Extended Depth of Focus IOLs
Extended Depth of Focus (EDOF), or Extended Range of Vision, is a new technology that has recently emerged in the treatment of Presbyopia-correcting IOLs. In contrast to multifocal intraocular lenses (IOLs) used in treatment of presbyopia, EDOF lenses work by creating a single elongated focal point to enhance “range of vision” or “depth of focus”.
Many factors including chromatic aberration can cause image degradation in pseudophakic eyes. A previous study found that most pseudophakic chromatic aberration is caused by chromatic dispersion from IOLs as compared to the cornea. The average eye has approximately 2.0 diopters (D) of chromatic aberration for wavelengths between 400nm and 700nm and 0.8D for wavelengths between 500 nm and 640 nm. Correction for this type of image degradation with achromatic IOL technology has, in previous studies, been shown to improve image quality and contrast sensitivity in pseudophakic eyes.

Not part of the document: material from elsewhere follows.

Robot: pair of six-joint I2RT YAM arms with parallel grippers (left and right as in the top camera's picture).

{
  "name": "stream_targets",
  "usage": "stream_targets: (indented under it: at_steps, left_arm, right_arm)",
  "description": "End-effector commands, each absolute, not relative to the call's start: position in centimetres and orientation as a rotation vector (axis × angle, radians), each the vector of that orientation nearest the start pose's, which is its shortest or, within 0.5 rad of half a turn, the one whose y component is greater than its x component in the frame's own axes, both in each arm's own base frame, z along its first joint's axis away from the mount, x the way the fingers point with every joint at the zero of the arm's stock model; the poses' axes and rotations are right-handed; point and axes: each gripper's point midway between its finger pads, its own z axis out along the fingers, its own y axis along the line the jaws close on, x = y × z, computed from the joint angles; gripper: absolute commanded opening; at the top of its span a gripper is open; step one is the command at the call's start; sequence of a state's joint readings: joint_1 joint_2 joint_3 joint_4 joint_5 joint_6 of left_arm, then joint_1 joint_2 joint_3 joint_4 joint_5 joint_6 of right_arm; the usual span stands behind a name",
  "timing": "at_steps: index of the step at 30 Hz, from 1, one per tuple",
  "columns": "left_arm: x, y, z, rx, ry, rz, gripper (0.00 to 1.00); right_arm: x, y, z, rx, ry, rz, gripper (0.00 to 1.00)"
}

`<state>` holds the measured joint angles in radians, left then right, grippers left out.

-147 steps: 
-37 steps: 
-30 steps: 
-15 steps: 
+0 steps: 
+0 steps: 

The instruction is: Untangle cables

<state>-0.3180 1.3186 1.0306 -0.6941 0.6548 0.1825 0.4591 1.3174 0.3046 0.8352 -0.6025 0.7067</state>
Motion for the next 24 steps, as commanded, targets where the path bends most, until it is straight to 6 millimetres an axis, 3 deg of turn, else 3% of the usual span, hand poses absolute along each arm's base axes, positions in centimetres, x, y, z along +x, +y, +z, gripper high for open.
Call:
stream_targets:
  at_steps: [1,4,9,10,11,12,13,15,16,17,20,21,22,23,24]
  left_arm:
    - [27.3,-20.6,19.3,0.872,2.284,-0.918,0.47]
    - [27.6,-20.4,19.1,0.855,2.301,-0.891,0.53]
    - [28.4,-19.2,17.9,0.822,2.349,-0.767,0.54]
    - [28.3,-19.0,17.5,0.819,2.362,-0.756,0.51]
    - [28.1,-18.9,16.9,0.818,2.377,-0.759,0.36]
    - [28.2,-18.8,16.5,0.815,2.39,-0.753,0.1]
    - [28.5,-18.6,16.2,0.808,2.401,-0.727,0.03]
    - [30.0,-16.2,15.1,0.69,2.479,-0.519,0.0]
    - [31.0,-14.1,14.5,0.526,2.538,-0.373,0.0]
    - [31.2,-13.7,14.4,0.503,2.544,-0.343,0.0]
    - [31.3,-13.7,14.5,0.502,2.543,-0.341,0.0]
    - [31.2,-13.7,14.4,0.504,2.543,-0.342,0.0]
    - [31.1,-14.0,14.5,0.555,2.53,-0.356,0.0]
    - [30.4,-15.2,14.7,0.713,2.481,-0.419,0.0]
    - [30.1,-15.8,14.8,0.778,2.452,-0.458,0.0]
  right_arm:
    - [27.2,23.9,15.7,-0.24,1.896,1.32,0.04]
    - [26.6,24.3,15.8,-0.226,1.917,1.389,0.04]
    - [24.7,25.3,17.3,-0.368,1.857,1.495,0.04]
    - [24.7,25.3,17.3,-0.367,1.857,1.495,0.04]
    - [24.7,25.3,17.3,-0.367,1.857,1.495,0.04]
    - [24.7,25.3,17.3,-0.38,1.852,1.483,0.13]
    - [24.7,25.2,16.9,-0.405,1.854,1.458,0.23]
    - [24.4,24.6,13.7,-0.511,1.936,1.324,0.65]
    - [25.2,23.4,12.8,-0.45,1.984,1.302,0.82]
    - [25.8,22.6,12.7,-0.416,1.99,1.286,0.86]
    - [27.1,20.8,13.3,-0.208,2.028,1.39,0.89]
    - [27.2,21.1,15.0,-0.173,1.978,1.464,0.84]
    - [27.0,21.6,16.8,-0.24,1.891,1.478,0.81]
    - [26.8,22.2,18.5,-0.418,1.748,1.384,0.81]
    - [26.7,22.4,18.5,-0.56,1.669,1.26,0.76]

As of July 15th 2016, the TECNIS Symfony IOL (Abbott Medical Optics, Inc. of Santa Ana, California) is the first FDA approved lens of its class. The IOL has a biconvex wavefront-designed anterior aspheric surface and a posterior achromatic diffractive surface with an echelette design (Figure 1). This proprietary format creates an achromatic diffractive pattern that elongates a single focal point and compensates for the chromatic aberration of the cornea. Its overall diameter is 13.0mm, with an optical zone of 6.0mm, and is available in power ranges from +5.0 to +34.0 D, while incorporating an ultraviolet light-absorbing filter.
A recent comparative study found the Symfony IOL achieved significantly better postoperative uncorrected monocular and binocular distance (UDVA), intermediate (UIVA), and near (UNVA) visual acuities when compared to the monofocal Tecnis ZCB00 IOL (P ≥ .013). 

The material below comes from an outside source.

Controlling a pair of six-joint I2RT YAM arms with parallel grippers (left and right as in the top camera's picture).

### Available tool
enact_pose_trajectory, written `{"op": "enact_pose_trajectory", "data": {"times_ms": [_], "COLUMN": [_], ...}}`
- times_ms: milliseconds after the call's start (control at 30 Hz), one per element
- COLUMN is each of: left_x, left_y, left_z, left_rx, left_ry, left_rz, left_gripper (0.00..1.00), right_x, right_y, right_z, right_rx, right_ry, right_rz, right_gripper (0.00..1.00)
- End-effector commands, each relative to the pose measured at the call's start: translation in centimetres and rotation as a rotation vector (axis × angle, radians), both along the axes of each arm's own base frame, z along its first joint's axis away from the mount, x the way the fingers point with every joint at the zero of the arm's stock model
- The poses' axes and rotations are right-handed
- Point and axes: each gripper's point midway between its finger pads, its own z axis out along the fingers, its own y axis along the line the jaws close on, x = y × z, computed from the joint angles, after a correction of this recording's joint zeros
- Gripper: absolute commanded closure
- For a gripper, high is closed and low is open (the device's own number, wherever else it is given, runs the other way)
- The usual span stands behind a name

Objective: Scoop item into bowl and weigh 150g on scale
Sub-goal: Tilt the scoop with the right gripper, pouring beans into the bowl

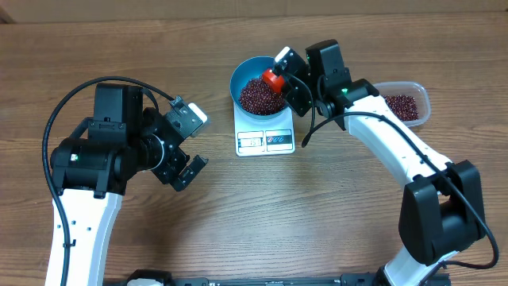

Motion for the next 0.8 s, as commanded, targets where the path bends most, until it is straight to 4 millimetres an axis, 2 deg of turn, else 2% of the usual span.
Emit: {"op": "enact_pose_trajectory", "data": {"times_ms": [0,133,333,600,767], "left_x": [0.0,0.0,0.0,0.0,0.0], "left_y": [-0.1,-0.1,-0.1,-0.1,-0.1], "left_z": [-0.2,-0.2,-0.2,-0.2,-0.2], "left_rx": [-0.003,-0.003,-0.003,-0.003,-0.003], "left_ry": [0.01,0.01,0.01,0.01,0.01], "left_rz": [0.006,0.006,0.006,0.006,0.006], "left_gripper": [0.0,0.0,0.0,0.0,0.0], "right_x": [0.0,-0.7,-2.3,-2.4,-1.5], "right_y": [0.5,0.6,2.1,2.4,2.3], "right_z": [0.1,-0.3,-0.2,0.1,1.3], "right_rx": [-0.003,0.004,0.105,0.158,0.227], "right_ry": [0.0,0.036,0.114,0.155,0.182], "right_rz": [0.012,0.023,0.067,0.018,-0.075], "right_gripper": [0.96,0.96,0.96,0.96,0.96]}}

A large prospective multi-center study demonstrated that the Symfony IOL provided comparable clinical outcomes in distance visual acuity to monofocal and current multifocal lens technologies, and possibly better intermediate visual acuity outcomes compared to current multifocal technology, with high levels of patient satisfaction.  411 patients who had bilateral implantation of the extended range of vision IOL, with intended micro-monovision in 1 group (monovision group) and intended emmetropia in the other group (non-monovision group). The mono-vision group was comprised of 112 patients, while the non-monovision group was made up of 299 patients. The mean decimal uncorrected distance (UDVA), intermediate (UIVA), and near (UNVA) visual acuities were 0.95, 0.81, and 0.69, respectively, 4 to 6 months postoperatively. Significantly better UIVA (P = .003) and UNVA (P = .011) were found in the monovision group than in the non-monovision group. Spectacle independence was high, with only 14.4% of eyes requiring reading spectacles frequently. In the same study, dysphotopsias (halos, glare, or starbursts) were reportedly low, with more than 90% of patients reporting no or mild halos, glare, starbursts, or other photic phenomena.
IOL implantation after cataract extraction, or as part of refractive lens exchange, is a relatively safe procedure. However, risks that come with invasive eye surgery are still significant and may include, but are not limited to infection, increased IOP, corneal edema, posterior capsular opacification (PCO), IOL decentration, macular edema, and retinal detachment. Severe, vision threatening infections (e.g. endophthalmitis) are rare, but possible, adverse events associated with any intraocular surgery.
High levels of patient satisfaction were achieved in an initial study. One hundred two patients (91.1%) and 283 patients (94.6%) in the monovision and non-monovision groups, respectively, said they would recommend the same procedure to their friends and family. In the entire cohort of 411 patients, 385 (93.7%) would recommend the surgery and 388 (94.4%) would choose the same IOL again.